§ GIVEN RECORDS
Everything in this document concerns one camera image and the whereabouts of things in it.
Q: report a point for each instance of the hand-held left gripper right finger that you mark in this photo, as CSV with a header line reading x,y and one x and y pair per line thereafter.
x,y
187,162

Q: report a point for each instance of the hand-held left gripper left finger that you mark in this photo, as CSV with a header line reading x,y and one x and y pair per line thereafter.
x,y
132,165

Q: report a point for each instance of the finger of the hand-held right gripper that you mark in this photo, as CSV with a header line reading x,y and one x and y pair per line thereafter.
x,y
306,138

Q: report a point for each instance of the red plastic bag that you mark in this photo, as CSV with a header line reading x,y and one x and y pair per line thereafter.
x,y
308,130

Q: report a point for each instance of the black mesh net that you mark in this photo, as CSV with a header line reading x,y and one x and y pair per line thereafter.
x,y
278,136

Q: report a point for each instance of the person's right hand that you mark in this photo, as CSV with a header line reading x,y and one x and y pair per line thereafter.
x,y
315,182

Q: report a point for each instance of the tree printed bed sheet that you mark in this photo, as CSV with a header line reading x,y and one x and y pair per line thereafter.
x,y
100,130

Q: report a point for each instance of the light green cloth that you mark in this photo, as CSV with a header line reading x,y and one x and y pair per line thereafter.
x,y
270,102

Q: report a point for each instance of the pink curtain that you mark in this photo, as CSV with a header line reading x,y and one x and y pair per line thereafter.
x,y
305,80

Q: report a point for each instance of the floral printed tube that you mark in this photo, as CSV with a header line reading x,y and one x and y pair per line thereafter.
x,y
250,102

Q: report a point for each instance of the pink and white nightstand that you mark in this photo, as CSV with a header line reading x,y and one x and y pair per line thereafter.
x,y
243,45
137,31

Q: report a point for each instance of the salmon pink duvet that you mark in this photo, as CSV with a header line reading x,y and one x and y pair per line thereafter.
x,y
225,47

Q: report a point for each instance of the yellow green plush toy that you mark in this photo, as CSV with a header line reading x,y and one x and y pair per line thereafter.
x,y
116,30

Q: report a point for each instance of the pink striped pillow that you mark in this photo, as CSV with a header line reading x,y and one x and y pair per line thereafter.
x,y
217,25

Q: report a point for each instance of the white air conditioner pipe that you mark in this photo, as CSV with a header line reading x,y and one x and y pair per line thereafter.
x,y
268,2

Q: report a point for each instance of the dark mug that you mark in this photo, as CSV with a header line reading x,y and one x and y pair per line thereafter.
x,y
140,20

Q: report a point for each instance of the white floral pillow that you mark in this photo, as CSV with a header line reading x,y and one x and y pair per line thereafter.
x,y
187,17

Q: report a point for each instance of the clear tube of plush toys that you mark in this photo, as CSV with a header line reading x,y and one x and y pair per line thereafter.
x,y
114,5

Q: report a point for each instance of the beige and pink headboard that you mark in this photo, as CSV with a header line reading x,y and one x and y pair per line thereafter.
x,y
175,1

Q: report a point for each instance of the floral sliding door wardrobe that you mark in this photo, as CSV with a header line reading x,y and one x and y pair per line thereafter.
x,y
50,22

§ WORK ITEM
Output the whole listing exactly.

§ WRITTEN RESPONSE
Everything in this document concerns one camera image and the whereabouts of things in it.
Q: report a point for each instance of the hand-held left gripper right finger that you mark in this photo, as CSV with a header line reading x,y and one x and y pair per line thereafter.
x,y
187,162

Q: report a point for each instance of the hand-held left gripper left finger that you mark in this photo, as CSV with a header line reading x,y and one x and y pair per line thereafter.
x,y
132,165

Q: report a point for each instance of the finger of the hand-held right gripper that you mark in this photo, as CSV with a header line reading x,y and one x and y pair per line thereafter.
x,y
306,138

Q: report a point for each instance of the red plastic bag that you mark in this photo, as CSV with a header line reading x,y and one x and y pair per line thereafter.
x,y
308,130

Q: report a point for each instance of the black mesh net that you mark in this photo, as CSV with a header line reading x,y and one x and y pair per line thereafter.
x,y
278,136

Q: report a point for each instance of the person's right hand that you mark in this photo, as CSV with a header line reading x,y and one x and y pair per line thereafter.
x,y
315,182

Q: report a point for each instance of the tree printed bed sheet that you mark in this photo, as CSV with a header line reading x,y and one x and y pair per line thereafter.
x,y
100,130

Q: report a point for each instance of the light green cloth that you mark in this photo, as CSV with a header line reading x,y and one x and y pair per line thereafter.
x,y
270,102

Q: report a point for each instance of the pink curtain that you mark in this photo, as CSV with a header line reading x,y and one x and y pair per line thereafter.
x,y
305,80

Q: report a point for each instance of the floral printed tube that you mark in this photo, as CSV with a header line reading x,y and one x and y pair per line thereafter.
x,y
250,102

Q: report a point for each instance of the pink and white nightstand that you mark in this photo, as CSV with a header line reading x,y and one x and y pair per line thereafter.
x,y
243,45
137,31

Q: report a point for each instance of the salmon pink duvet that you mark in this photo, as CSV with a header line reading x,y and one x and y pair per line thereafter.
x,y
225,47

Q: report a point for each instance of the yellow green plush toy that you mark in this photo, as CSV with a header line reading x,y and one x and y pair per line thereafter.
x,y
116,30

Q: report a point for each instance of the pink striped pillow that you mark in this photo, as CSV with a header line reading x,y and one x and y pair per line thereafter.
x,y
217,25

Q: report a point for each instance of the white air conditioner pipe that you mark in this photo, as CSV with a header line reading x,y and one x and y pair per line thereafter.
x,y
268,2

Q: report a point for each instance of the dark mug that you mark in this photo, as CSV with a header line reading x,y and one x and y pair per line thereafter.
x,y
140,20

Q: report a point for each instance of the white floral pillow that you mark in this photo, as CSV with a header line reading x,y and one x and y pair per line thereafter.
x,y
187,17

Q: report a point for each instance of the clear tube of plush toys that you mark in this photo, as CSV with a header line reading x,y and one x and y pair per line thereafter.
x,y
114,5

Q: report a point for each instance of the beige and pink headboard that you mark in this photo, as CSV with a header line reading x,y and one x and y pair per line thereafter.
x,y
175,1

Q: report a point for each instance of the floral sliding door wardrobe that you mark in this photo, as CSV with a header line reading x,y and one x and y pair per line thereafter.
x,y
50,22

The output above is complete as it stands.